Your objective
Every line from the one containing "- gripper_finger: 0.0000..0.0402" through the end of the data is to be copied exactly, and nothing outside that range.

Raw data
______

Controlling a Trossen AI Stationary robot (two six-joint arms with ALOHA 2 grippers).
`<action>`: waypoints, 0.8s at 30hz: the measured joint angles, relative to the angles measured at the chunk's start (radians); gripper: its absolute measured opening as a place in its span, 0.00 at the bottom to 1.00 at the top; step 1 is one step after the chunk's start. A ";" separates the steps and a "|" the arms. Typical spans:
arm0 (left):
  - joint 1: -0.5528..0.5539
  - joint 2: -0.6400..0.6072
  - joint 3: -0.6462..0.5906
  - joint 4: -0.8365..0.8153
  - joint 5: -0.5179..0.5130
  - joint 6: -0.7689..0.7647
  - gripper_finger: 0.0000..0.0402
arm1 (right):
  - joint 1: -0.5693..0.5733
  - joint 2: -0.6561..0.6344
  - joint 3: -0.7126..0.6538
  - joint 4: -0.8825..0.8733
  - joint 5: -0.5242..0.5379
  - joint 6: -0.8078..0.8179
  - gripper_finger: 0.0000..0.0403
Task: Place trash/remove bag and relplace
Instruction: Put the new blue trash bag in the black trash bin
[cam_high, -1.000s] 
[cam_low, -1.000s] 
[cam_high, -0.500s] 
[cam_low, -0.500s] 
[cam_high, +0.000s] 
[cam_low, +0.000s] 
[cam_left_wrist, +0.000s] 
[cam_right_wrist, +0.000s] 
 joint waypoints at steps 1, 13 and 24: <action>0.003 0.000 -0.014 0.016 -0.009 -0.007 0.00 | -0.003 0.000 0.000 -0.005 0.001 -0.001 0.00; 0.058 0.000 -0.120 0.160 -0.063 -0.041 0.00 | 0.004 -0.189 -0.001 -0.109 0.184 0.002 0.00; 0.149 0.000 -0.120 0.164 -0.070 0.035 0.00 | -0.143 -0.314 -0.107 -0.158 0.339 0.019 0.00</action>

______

Solution for this exercise
  - gripper_finger: 0.0000..0.0402
arm1 (right):
  - joint 1: -0.5693..0.5733
  - joint 2: -0.6561..0.6344
  - joint 3: -0.7126..0.6538
  - joint 4: -0.8825..0.8733
  - joint 5: -0.5242..0.5379
  - joint 6: -0.8078..0.8179
  - gripper_finger: 0.0000..0.0403
Task: Place trash/remove bag and relplace
Instruction: Put the new blue trash bag in the black trash bin
[cam_high, -1.000s] 
[cam_low, -1.000s] 
[cam_high, -0.500s] 
[cam_low, -0.500s] 
[cam_high, +0.000s] 
[cam_low, +0.000s] 
[cam_left_wrist, +0.000s] 
[cam_right_wrist, +0.000s] 
 joint waypoints at steps 1, 13 and 24: <action>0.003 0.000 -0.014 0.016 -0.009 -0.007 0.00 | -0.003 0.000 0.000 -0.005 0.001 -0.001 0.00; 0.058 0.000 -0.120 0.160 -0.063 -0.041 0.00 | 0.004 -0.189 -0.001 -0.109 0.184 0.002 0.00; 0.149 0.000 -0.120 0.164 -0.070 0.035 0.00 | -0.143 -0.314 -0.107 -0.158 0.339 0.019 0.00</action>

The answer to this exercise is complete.